YOUR ASSIGNMENT
Beginning with the line containing "item at (266, 161), step" and ending with the last line of the records, set down every line exactly.

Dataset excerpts
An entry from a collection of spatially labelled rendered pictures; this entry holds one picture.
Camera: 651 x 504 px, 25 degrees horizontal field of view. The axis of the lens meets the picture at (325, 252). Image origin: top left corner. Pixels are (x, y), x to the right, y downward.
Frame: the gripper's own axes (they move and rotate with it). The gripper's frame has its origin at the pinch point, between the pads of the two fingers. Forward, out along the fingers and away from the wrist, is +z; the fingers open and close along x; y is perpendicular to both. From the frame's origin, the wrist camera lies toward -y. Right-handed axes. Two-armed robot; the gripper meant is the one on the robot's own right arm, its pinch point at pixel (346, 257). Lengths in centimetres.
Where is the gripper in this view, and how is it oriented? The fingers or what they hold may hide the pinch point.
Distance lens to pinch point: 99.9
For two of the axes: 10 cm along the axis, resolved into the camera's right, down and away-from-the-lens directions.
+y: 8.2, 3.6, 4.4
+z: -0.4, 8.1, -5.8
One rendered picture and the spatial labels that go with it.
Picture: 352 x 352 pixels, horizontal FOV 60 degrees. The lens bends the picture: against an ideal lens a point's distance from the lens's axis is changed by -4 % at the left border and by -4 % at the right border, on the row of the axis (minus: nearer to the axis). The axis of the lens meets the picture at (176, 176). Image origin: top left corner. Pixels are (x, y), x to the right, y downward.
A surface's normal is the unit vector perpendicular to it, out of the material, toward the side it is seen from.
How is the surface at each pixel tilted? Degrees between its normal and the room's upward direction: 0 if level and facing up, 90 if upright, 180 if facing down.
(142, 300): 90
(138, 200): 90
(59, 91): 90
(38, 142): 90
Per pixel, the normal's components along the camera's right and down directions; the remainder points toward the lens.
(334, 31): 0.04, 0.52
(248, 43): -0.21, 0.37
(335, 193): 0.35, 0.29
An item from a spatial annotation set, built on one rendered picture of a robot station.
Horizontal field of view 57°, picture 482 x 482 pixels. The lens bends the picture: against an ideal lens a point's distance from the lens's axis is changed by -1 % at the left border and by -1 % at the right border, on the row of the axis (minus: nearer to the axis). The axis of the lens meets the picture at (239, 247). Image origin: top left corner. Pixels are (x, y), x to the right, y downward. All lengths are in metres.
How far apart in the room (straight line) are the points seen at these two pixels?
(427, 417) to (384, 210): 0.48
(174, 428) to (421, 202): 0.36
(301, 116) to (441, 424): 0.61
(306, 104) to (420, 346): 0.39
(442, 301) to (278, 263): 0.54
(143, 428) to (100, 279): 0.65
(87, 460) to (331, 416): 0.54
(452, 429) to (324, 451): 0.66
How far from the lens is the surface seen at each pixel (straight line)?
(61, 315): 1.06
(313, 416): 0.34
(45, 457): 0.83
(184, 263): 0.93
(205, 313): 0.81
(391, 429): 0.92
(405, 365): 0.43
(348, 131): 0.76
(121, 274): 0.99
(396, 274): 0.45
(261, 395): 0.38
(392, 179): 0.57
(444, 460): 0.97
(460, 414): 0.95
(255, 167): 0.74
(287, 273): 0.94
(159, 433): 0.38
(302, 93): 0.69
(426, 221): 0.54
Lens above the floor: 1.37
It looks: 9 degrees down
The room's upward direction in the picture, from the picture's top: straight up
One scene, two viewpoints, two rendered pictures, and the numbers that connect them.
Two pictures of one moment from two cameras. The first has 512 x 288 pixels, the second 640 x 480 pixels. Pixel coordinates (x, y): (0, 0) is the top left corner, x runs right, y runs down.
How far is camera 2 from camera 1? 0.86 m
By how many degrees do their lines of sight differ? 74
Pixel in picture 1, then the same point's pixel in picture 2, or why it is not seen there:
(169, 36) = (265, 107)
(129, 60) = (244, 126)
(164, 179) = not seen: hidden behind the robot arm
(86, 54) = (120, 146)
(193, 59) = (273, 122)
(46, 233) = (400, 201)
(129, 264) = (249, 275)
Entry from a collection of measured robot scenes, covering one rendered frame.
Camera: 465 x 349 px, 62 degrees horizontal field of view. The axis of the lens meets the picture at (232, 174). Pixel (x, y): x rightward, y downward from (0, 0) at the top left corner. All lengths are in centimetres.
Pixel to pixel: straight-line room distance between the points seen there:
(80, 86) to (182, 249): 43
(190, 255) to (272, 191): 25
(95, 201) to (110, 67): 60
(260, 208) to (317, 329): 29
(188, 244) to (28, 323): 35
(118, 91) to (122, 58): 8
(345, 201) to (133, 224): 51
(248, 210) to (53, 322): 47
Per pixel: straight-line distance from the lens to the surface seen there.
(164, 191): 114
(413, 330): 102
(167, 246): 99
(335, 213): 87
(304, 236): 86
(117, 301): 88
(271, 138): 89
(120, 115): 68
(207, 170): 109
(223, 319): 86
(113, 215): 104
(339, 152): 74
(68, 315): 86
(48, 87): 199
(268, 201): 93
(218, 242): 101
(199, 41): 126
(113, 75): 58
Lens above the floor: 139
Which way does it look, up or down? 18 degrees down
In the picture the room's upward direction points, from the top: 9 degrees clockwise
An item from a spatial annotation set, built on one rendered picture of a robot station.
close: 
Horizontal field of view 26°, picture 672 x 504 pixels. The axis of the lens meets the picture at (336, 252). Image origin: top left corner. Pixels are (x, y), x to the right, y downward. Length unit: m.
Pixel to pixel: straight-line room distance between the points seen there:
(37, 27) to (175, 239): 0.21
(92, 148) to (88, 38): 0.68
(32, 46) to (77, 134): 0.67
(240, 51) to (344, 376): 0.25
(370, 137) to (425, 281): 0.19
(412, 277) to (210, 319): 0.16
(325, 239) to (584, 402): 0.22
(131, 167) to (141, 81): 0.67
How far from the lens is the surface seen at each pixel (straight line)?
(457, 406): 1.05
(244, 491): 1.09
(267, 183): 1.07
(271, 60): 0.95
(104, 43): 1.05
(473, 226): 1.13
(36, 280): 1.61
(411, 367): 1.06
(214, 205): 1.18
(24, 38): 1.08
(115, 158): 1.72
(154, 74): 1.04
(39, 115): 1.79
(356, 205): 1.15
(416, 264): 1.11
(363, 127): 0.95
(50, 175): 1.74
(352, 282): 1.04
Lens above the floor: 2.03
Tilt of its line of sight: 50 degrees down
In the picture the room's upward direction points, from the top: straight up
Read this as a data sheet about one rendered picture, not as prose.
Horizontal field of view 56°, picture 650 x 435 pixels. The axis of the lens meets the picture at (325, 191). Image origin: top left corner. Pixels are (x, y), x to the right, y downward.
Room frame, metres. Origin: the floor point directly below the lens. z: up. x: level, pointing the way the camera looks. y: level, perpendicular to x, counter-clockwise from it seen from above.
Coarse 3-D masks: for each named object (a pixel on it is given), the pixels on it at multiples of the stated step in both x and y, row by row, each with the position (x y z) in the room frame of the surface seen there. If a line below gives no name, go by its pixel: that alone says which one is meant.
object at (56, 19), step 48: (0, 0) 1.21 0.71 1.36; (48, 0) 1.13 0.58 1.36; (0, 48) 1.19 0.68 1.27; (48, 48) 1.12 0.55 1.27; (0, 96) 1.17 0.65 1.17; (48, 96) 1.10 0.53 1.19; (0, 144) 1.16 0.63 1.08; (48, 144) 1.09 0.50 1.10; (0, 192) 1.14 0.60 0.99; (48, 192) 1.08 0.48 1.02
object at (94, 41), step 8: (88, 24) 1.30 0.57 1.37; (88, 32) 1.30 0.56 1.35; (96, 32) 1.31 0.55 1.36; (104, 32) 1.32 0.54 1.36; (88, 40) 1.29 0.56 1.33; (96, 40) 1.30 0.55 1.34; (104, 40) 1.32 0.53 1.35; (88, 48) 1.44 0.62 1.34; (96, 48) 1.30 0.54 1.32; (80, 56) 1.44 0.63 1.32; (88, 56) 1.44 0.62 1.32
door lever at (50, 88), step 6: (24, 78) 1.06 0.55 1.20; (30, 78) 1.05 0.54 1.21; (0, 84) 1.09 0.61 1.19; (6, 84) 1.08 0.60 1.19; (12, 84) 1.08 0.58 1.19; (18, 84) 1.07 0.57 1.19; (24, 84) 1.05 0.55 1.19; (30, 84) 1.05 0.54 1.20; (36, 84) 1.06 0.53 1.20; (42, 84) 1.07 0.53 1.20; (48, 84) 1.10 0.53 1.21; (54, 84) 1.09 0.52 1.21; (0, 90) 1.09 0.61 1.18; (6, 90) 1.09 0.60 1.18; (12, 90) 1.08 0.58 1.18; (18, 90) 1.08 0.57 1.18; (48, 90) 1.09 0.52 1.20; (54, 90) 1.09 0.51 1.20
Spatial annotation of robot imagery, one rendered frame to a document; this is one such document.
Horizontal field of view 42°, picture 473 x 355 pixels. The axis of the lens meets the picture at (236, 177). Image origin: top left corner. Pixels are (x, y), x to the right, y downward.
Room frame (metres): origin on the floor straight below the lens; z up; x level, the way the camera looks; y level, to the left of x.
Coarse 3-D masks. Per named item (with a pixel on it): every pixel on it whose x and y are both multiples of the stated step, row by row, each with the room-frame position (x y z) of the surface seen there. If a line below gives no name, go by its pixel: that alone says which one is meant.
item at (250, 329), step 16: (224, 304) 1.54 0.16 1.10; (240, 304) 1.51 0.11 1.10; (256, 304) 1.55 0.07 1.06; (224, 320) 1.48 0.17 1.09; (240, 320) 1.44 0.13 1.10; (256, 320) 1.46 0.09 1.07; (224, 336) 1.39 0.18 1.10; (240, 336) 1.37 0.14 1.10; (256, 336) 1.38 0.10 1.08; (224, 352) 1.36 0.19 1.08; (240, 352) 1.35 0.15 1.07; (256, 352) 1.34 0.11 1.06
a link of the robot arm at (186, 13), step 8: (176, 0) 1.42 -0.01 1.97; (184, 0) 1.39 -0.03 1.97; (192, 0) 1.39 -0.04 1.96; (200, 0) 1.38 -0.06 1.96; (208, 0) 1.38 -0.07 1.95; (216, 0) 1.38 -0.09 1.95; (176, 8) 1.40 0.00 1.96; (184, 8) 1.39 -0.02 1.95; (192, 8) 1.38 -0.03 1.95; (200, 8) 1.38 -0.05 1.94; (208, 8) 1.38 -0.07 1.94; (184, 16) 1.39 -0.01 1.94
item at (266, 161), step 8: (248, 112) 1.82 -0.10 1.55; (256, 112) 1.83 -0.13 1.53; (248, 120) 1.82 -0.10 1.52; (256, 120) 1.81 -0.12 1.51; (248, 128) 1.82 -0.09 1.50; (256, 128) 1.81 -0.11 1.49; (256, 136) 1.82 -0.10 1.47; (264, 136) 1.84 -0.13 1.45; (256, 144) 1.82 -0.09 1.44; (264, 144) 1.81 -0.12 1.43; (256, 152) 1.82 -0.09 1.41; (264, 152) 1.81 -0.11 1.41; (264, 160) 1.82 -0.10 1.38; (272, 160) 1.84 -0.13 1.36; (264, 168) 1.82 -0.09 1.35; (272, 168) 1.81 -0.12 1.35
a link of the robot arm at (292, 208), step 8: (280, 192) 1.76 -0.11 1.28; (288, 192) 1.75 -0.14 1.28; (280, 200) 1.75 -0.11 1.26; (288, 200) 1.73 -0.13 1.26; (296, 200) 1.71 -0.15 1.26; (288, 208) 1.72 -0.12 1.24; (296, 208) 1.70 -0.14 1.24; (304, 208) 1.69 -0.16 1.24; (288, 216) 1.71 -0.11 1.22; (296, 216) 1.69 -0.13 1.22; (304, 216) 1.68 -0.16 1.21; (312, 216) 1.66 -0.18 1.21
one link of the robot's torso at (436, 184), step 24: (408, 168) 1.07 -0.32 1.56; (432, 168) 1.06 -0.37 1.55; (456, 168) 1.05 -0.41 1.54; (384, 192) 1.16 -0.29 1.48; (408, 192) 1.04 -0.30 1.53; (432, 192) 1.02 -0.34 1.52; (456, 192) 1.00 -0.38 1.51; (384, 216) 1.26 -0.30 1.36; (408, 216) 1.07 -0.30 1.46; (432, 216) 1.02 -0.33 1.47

SOLUTION TO THE EXERCISE
item at (266, 161), step 8: (248, 112) 1.82 -0.10 1.55; (256, 112) 1.83 -0.13 1.53; (248, 120) 1.82 -0.10 1.52; (256, 120) 1.81 -0.12 1.51; (248, 128) 1.82 -0.09 1.50; (256, 128) 1.81 -0.11 1.49; (256, 136) 1.82 -0.10 1.47; (264, 136) 1.84 -0.13 1.45; (256, 144) 1.82 -0.09 1.44; (264, 144) 1.81 -0.12 1.43; (256, 152) 1.82 -0.09 1.41; (264, 152) 1.81 -0.11 1.41; (264, 160) 1.82 -0.10 1.38; (272, 160) 1.84 -0.13 1.36; (264, 168) 1.82 -0.09 1.35; (272, 168) 1.81 -0.12 1.35
a link of the robot arm at (292, 208), step 8: (280, 192) 1.76 -0.11 1.28; (288, 192) 1.75 -0.14 1.28; (280, 200) 1.75 -0.11 1.26; (288, 200) 1.73 -0.13 1.26; (296, 200) 1.71 -0.15 1.26; (288, 208) 1.72 -0.12 1.24; (296, 208) 1.70 -0.14 1.24; (304, 208) 1.69 -0.16 1.24; (288, 216) 1.71 -0.11 1.22; (296, 216) 1.69 -0.13 1.22; (304, 216) 1.68 -0.16 1.21; (312, 216) 1.66 -0.18 1.21
one link of the robot's torso at (436, 184), step 24: (408, 168) 1.07 -0.32 1.56; (432, 168) 1.06 -0.37 1.55; (456, 168) 1.05 -0.41 1.54; (384, 192) 1.16 -0.29 1.48; (408, 192) 1.04 -0.30 1.53; (432, 192) 1.02 -0.34 1.52; (456, 192) 1.00 -0.38 1.51; (384, 216) 1.26 -0.30 1.36; (408, 216) 1.07 -0.30 1.46; (432, 216) 1.02 -0.33 1.47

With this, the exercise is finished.